Menjelaskan pertanyaan teratas tentang penyakit celiac?

  1. Apakah erosi serviks memengaruhi kesuburan?  J: Erosi serviks sederhana biasanya tidak mempengaruhi kesuburan, tetapi jika dikombinasikan dengan masalah lain, seperti klamidia, dapat menyebabkan infertilitas karena klamidia dapat menyebabkan vaginitis parah, servisitis dan penyakit radang panggul.  2. Apakah saya perlu mengobati penyakit celiac jika saya memiliki persyaratan kesuburan?  J: Erosi serviks dimulai dengan sitologi berbasis cairan serviks, yang merupakan skrining kanker serviks yang paling dasar dan harus dilakukan sebagai pemeriksaan rutin untuk wanita usia subur. Keputusan mengenai pengobatan harus dibuat setelah lesi pra-kanker disingkirkan. Sehubungan dengan kesuburan, pasien dengan persyaratan kesuburan dapat memilih untuk memiliki anak terlebih dahulu, baru kemudian mengobatinya.  3. Apakah saya memerlukan douching vagina dan pemberian obat intravena untuk penyakit celiac?  J: Douching vagina dan pemberian obat intravena tidak diperlukan untuk pengobatan penyakit celiac; obat topikal dan fisioterapi adalah metode pengobatan yang paling efektif dan langsung.  4. Kapan waktu yang paling cocok untuk fisioterapi untuk penyakit celiac?  J: Waktu terbaik untuk fisioterapi untuk penyakit celiac adalah 2-5 hari setelah menstruasi, karena waktu ini dapat mengesampingkan kemungkinan terjadinya pembuahan.  5. Apa yang akan terjadi setelah perawatan microwave untuk penyakit celiac?  J: Masalah paling umum yang terjadi setelah perawatan microwave untuk erosi serviks adalah drainase vagina dan pendarahan dari keropeng.

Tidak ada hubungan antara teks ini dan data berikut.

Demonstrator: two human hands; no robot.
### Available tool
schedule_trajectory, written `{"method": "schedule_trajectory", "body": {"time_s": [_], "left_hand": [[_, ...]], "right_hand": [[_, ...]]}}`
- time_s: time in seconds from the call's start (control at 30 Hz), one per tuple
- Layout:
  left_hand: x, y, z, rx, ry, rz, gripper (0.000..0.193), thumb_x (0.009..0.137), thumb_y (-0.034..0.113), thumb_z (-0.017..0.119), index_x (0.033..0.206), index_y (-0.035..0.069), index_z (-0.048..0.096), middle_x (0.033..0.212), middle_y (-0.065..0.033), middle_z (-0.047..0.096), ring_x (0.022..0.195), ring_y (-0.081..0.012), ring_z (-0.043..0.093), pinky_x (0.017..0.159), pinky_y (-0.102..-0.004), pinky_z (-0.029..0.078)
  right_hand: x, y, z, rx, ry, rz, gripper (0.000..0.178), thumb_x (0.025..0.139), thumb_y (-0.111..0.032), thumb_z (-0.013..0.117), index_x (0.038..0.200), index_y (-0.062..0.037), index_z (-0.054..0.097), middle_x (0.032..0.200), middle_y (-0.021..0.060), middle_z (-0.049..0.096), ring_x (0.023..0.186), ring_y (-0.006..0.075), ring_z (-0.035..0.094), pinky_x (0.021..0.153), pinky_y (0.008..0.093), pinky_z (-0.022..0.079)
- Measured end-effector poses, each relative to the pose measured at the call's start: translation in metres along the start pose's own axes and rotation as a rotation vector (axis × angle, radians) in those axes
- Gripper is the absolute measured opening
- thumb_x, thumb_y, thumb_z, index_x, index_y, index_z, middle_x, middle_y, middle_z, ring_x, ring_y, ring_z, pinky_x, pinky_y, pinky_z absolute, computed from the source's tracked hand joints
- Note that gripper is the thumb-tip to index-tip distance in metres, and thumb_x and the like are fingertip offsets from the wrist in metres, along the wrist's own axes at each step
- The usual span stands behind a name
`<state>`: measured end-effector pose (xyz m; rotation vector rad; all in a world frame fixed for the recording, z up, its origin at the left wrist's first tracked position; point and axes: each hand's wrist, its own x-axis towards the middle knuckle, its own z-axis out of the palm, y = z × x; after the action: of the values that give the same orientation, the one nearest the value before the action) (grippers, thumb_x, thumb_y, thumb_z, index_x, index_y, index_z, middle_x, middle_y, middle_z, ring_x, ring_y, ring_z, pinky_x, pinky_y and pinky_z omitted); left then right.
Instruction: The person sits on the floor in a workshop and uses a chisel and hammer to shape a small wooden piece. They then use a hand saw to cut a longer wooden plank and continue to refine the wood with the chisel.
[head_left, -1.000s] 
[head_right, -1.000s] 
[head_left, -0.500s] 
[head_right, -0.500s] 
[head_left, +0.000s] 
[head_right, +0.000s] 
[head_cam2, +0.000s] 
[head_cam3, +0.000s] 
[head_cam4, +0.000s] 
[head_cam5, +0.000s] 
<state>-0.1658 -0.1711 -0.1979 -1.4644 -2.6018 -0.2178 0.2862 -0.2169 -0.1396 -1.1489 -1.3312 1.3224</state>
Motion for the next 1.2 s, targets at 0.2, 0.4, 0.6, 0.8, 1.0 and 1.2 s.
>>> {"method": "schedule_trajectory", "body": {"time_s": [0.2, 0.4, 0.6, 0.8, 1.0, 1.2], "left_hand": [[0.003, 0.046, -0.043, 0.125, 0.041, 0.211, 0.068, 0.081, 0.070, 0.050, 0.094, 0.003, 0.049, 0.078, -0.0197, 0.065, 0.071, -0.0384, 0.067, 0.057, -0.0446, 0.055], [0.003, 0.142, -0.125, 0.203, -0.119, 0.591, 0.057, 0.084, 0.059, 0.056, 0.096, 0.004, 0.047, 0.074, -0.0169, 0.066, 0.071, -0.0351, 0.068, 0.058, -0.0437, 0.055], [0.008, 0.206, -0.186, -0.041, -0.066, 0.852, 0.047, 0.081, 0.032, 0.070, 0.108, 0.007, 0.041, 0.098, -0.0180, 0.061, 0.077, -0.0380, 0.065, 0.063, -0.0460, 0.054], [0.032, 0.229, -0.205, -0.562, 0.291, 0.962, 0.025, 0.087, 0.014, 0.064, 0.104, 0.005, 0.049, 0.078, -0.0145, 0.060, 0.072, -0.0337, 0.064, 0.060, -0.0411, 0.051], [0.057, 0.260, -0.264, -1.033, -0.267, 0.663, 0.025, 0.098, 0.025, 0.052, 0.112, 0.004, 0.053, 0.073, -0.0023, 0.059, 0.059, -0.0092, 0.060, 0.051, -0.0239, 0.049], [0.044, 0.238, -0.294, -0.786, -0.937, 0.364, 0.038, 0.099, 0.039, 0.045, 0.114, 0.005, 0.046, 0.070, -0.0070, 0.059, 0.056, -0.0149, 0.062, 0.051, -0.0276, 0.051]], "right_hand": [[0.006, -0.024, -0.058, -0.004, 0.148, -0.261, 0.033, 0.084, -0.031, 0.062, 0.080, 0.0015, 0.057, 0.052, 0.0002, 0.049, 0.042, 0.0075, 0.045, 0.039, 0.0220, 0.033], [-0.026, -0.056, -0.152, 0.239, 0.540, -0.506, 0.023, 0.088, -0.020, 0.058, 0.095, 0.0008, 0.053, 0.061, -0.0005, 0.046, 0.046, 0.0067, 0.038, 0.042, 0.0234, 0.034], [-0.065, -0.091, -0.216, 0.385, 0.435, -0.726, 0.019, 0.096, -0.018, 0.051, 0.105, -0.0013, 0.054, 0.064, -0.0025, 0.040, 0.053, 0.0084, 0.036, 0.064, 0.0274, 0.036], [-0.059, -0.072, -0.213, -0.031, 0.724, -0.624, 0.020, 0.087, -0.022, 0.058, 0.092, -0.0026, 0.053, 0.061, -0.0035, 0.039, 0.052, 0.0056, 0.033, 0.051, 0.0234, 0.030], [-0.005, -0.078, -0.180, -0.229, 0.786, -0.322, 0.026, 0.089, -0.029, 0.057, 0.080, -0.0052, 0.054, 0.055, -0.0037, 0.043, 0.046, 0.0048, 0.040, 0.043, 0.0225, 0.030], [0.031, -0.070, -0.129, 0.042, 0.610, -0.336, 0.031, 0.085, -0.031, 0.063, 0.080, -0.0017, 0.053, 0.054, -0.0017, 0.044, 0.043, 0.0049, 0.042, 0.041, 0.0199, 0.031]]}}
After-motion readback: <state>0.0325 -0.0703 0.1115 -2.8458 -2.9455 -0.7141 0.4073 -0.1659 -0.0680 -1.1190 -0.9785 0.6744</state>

Umumnya, seminggu setelah operasi, ada banyak cairan yang keluar, seperti cairan kuning encer; dari 10 hari hingga setengah bulan, pendarahan vagina mulai terjadi, yaitu pendarahan dari keropeng yang rontok, yang biasanya berlangsung selama lebih dari 10 hari. Situasi spesifik terkait dengan tingkat penyakit celiac pasien.  6. Apakah saya memerlukan pengobatan setelah fisioterapi untuk erosi serviks?  J: Karena kondisi yang disebutkan di atas setelah fisioterapi, tujuan pengobatan adalah untuk mengurangi jumlah dan durasi keputihan dan perdarahan vagina, untuk menghindari infeksi dan untuk meningkatkan penyembuhan luka.